Below are entries; repeat exactly, and nothing else, the lines from the one holding "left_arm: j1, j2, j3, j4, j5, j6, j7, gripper" through the one holding "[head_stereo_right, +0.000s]", inclusive. Leave the pictures out.

*** Opening of RAW DATA ***

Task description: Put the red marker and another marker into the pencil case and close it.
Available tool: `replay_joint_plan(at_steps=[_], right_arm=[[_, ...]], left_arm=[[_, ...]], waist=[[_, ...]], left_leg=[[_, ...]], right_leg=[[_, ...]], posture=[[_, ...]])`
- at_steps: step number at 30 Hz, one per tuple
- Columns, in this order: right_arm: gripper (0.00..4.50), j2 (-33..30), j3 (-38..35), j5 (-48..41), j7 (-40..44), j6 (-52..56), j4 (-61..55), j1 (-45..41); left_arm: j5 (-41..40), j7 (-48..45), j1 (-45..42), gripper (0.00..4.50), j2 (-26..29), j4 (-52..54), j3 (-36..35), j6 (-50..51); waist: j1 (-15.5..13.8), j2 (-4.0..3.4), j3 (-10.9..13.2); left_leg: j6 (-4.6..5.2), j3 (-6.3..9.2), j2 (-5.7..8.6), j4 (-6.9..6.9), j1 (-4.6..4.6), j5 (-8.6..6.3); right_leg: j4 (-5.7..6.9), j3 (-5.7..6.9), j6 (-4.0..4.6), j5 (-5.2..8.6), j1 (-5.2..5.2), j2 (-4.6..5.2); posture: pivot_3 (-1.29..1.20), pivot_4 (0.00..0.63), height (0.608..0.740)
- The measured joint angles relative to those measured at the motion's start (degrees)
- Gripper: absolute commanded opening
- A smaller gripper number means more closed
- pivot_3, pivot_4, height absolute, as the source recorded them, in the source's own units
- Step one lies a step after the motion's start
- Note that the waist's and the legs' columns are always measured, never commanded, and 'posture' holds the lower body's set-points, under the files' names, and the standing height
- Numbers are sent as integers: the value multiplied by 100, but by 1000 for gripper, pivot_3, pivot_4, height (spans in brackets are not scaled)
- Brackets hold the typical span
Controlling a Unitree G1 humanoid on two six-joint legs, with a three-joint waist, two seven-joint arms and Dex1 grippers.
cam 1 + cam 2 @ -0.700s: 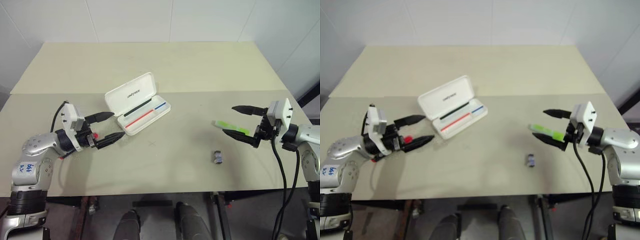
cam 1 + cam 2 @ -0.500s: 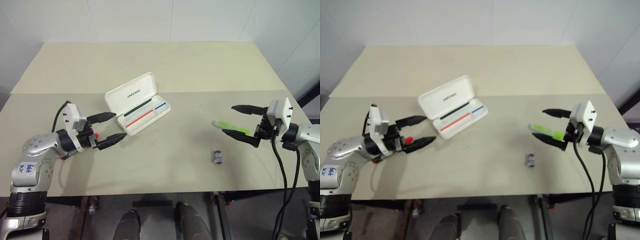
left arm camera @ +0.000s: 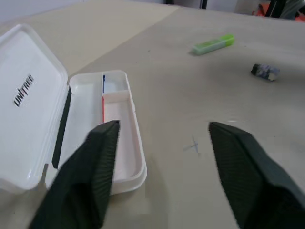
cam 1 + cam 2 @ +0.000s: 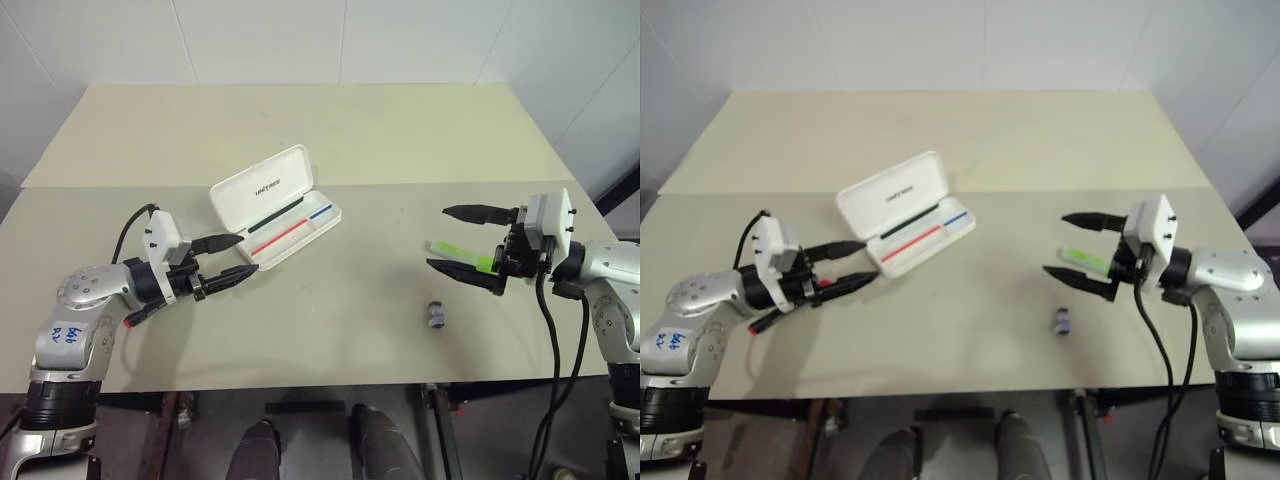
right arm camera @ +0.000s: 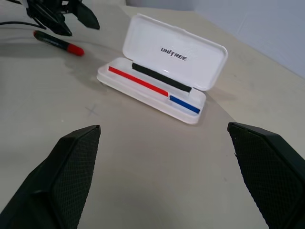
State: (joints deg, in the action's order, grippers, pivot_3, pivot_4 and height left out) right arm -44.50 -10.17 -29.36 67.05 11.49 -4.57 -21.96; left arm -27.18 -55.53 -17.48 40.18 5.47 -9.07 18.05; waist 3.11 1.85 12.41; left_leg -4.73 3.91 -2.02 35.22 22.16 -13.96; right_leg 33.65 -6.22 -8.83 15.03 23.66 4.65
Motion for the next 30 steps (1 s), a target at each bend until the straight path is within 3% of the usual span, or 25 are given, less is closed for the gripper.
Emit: replay_joint_plan(at_steps=[7, 30], right_arm=[[4500, 113, 36, -150, -234, 117, -438, 76], [4500, 462, 79, -343, -975, 350, -1392, 341]], left_arm=[[511, 500, -122, 2542, -352, 102, 765, 186], [1278, 1299, -497, 2542, -595, -209, 1027, 641]], waist=[[-24, 0, 0], [-19, 0, 0]], left_leg=[[0, 1, 0, 1, 0, 0], [0, 1, 0, 4, 0, 0]], right_leg=[[3, 0, -6, -3, 0, 0], [7, 0, -5, -3, 0, 0]], posture=[[0, 150, 740], [0, 150, 740]])
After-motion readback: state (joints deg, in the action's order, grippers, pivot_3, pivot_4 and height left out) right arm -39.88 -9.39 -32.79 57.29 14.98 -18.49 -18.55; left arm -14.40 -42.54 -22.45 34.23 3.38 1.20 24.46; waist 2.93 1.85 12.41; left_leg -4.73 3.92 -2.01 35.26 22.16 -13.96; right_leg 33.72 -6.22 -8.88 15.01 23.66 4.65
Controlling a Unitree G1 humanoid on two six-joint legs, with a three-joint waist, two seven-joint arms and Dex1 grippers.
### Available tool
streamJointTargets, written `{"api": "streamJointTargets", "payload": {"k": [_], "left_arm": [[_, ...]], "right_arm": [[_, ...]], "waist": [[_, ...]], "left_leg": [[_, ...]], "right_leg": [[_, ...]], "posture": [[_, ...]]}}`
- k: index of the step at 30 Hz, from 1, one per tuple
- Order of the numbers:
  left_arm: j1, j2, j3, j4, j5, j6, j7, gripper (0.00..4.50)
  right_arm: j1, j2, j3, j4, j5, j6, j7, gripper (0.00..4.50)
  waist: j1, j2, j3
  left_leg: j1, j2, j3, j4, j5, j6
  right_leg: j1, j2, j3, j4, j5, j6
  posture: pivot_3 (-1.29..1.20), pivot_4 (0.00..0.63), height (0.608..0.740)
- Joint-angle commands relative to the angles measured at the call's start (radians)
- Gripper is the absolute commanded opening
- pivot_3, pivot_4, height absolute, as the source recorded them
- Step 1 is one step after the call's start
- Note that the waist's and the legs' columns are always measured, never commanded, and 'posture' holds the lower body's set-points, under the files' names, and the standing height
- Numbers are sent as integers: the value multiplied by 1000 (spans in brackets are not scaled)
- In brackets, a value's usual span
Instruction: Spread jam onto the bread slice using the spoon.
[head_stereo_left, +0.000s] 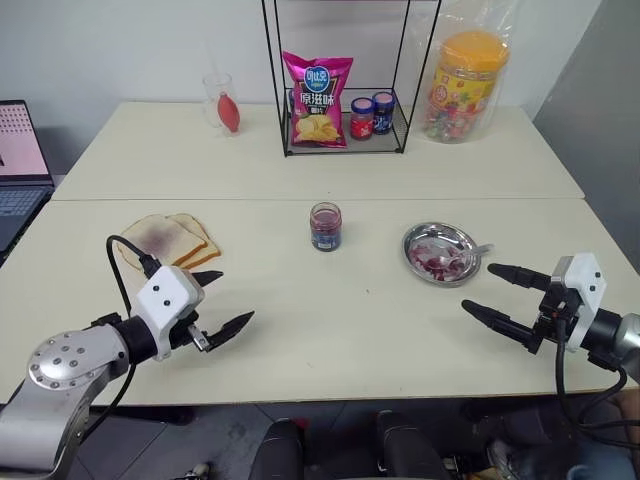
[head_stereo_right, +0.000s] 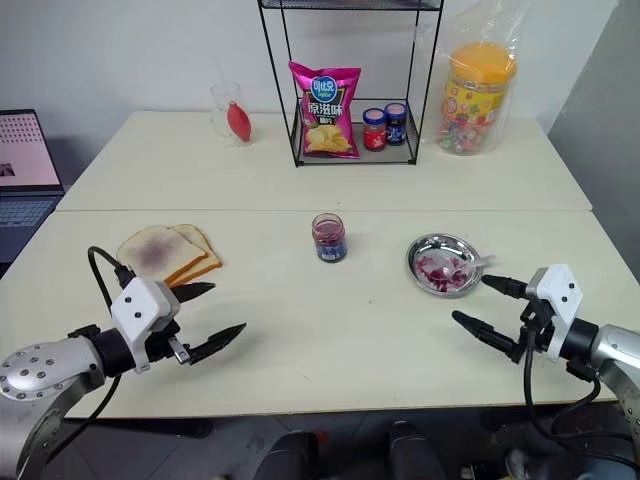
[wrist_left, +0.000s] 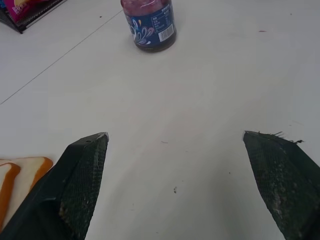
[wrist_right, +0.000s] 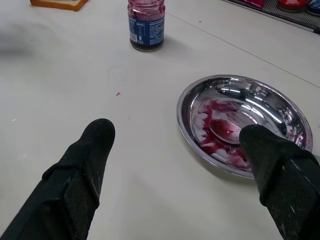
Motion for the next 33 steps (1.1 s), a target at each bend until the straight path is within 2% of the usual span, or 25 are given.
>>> {"api": "streamJointTargets", "payload": {"k": [1,9,13,20,27,31,33], "left_arm": [[-23,-1,19,-8,-5,0,8,4500],[-51,-14,-16,-33,-29,9,-17,4500],[-13,-35,-9,-53,-79,-1,-58,4500],[77,-105,-14,-81,-65,-28,-20,4500],[102,-163,19,-37,60,-114,107,4500],[83,-254,80,-5,101,-184,234,4500],[44,-320,144,20,55,-151,321,4500]], "right_arm": [[-7,4,-20,-13,-1,-26,8,4409],[24,4,-50,-20,2,-33,11,4409],[67,15,-52,-37,-9,-49,7,4409],[104,24,-54,-49,-16,-58,2,4409],[78,21,-10,-60,-5,-38,18,4409],[31,21,37,-73,-3,-25,17,4409],[-10,26,63,-85,5,-11,8,4409]], "waist": [[0,0,0],[1,0,0],[1,0,0],[1,0,0],[2,-1,0],[3,-1,0],[3,-1,0]], "left_leg": [[0,0,0,0,0,0],[0,0,0,0,0,0],[0,0,0,0,0,0],[0,0,0,1,0,0],[0,0,1,2,0,0],[0,0,1,2,0,0],[0,0,1,2,0,0]], "right_leg": [[0,0,0,0,0,0],[0,0,0,0,0,0],[0,0,0,0,0,0],[0,0,1,1,0,0],[0,0,1,1,0,0],[0,0,1,1,0,0],[0,0,1,1,0,1]], "posture": [[0,150,740],[0,150,740],[0,150,740],[0,150,740],[0,150,740],[0,150,740],[0,150,740]]}}
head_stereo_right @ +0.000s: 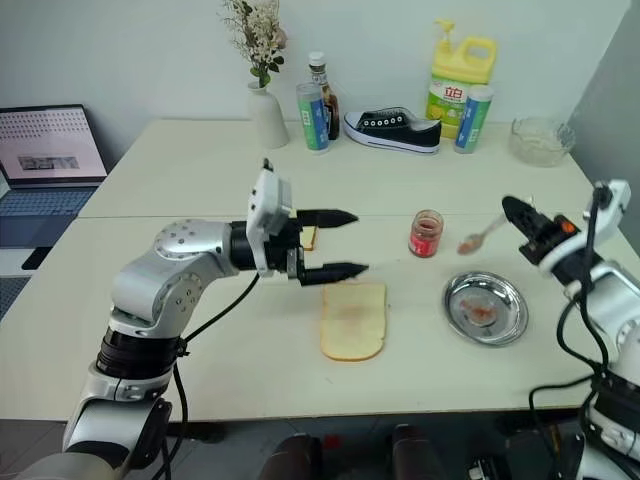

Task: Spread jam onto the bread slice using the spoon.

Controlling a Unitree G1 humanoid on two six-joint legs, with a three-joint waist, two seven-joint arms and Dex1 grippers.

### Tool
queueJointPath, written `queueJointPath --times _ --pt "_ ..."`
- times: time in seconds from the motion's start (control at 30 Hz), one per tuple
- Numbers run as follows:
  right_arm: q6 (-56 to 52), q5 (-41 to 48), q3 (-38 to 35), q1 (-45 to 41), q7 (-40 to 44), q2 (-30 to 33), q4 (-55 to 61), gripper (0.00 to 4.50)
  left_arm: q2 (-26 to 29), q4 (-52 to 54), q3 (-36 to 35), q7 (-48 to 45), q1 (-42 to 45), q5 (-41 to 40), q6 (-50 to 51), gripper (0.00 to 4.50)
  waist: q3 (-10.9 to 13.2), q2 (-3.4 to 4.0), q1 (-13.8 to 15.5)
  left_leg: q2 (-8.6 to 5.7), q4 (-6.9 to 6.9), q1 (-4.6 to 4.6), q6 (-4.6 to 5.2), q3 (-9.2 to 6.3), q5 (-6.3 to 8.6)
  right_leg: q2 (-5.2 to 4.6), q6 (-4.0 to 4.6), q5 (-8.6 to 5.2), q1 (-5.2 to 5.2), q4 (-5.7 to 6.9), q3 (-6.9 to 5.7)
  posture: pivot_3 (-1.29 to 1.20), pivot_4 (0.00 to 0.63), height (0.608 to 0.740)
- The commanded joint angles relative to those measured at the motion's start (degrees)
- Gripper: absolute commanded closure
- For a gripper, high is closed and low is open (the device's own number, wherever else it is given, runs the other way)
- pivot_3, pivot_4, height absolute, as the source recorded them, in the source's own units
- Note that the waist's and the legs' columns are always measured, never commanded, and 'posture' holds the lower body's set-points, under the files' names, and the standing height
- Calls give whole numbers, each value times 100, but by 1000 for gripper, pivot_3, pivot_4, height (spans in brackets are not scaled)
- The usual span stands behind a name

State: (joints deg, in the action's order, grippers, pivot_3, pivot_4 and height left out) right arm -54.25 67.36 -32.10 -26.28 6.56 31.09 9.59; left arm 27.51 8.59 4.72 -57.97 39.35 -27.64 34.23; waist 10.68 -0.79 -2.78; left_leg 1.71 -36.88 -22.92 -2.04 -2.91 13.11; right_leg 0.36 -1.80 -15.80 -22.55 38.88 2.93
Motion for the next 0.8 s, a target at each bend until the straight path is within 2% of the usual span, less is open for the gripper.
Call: queueJointPath --times 0.03,0.33,0.4,0.7,0.8 --pt "533 -522 350 -688 -76 -142 -319 4493 -224 -81 -108 354 104 41 -171 0 1 -1 5 0 0 -4 0 1 0 0 0 0 -3 0 2 0 150 740" --pt "1453 -1833 1148 -1577 540 -469 -1609 4493 -276 155 -17 687 -182 193 -249 0 1 -2 45 -1 13 -27 0 13 0 -2 5 3 -46 9 14 0 150 740" --pt "1560 -2035 1226 -1604 680 -445 -1759 4493 -252 206 -6 718 -220 214 -242 0 1 -2 51 0 10 -51 0 14 -1 -2 25 15 -72 13 16 0 150 740" --pt "2045 -3089 1944 -1443 1394 -449 -1794 4493 -131 389 -28 829 -370 232 -203 0 2 -2 76 0 9 -55 -1 15 0 -2 26 16 -73 9 14 0 150 740" --pt "2506 -3747 2375 -1366 1479 -453 -1773 4493 -83 386 63 842 -425 390 -314 0 1 -2 80 0 8 -55 -1 14 0 -3 26 16 -73 9 14 0 150 740"
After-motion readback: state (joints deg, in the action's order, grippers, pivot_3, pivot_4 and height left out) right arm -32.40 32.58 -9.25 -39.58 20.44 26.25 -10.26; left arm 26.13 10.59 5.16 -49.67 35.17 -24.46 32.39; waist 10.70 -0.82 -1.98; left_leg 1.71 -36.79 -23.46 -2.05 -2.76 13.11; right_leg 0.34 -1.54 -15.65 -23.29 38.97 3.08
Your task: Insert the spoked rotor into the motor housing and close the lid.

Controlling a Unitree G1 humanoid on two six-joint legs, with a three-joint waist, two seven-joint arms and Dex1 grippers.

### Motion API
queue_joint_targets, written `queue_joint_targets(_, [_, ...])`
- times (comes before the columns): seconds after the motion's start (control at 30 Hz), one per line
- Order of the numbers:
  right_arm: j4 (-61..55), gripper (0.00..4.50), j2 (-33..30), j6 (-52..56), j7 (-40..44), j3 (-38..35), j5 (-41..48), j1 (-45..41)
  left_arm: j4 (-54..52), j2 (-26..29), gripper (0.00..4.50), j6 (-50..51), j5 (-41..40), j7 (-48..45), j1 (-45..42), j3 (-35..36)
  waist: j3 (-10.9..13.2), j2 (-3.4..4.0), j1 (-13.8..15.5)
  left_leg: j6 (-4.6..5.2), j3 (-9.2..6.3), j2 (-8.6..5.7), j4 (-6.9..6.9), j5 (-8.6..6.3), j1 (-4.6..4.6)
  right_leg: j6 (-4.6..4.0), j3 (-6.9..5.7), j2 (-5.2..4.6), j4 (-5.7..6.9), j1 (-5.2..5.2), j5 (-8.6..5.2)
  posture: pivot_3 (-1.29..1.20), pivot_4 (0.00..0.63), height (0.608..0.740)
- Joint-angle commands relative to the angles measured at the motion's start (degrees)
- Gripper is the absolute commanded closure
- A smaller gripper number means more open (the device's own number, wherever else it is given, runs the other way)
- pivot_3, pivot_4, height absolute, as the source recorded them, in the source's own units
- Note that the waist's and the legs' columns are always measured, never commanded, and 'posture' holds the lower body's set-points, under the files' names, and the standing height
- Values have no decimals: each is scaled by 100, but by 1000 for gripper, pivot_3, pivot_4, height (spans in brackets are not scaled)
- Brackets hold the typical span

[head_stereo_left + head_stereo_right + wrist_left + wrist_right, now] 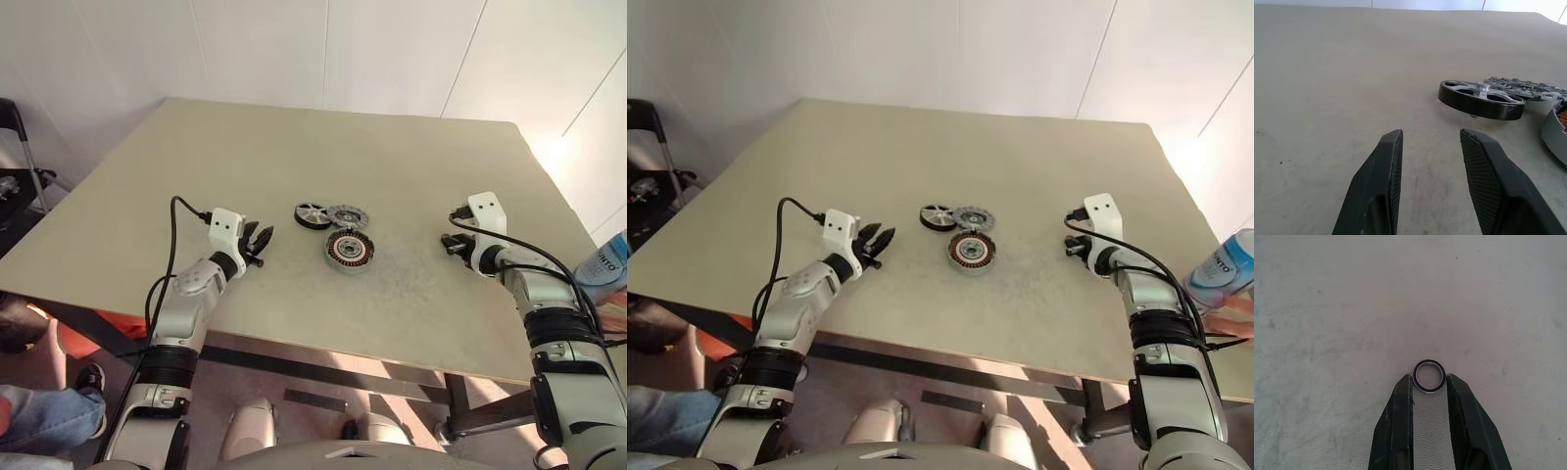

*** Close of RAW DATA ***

# ANSWER TO THE EXERCISE
  left_arm: j1, j2, j3, j4, j5, j6, j7, gripper (0.00..4.50)
  right_arm: j1, j2, j3, j4, j5, j6, j7, gripper (0.00..4.50)
  waist: j1, j2, j3
  left_leg: j1, j2, j3, j4, j5, j6
  right_leg: j1, j2, j3, j4, j5, j6
  posture: pivot_3 (-1.29..1.20), pivot_4 (0.00..0.63), height (0.608..0.740)
- Joint-angle commands relative to the angles measured at the call's start (radians)
- Gripper is the absolute commanded opening
- pivot_3, pivot_4, height absolute, as the source recorded them
- Step 1 is one step after the call's start
- Note that the waist's and the legs' columns are always measured, never commanded, and 'posture' holds the lower body's set-points, under the files' names, and the standing height
- Numbers are sent as integers: the value multiplied by 1000 (spans in brackets are not scaled)
- In brackets, a value's usual span
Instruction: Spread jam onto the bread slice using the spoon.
[head_stereo_left, +0.000s] 
[head_stereo_right, +0.000s] 

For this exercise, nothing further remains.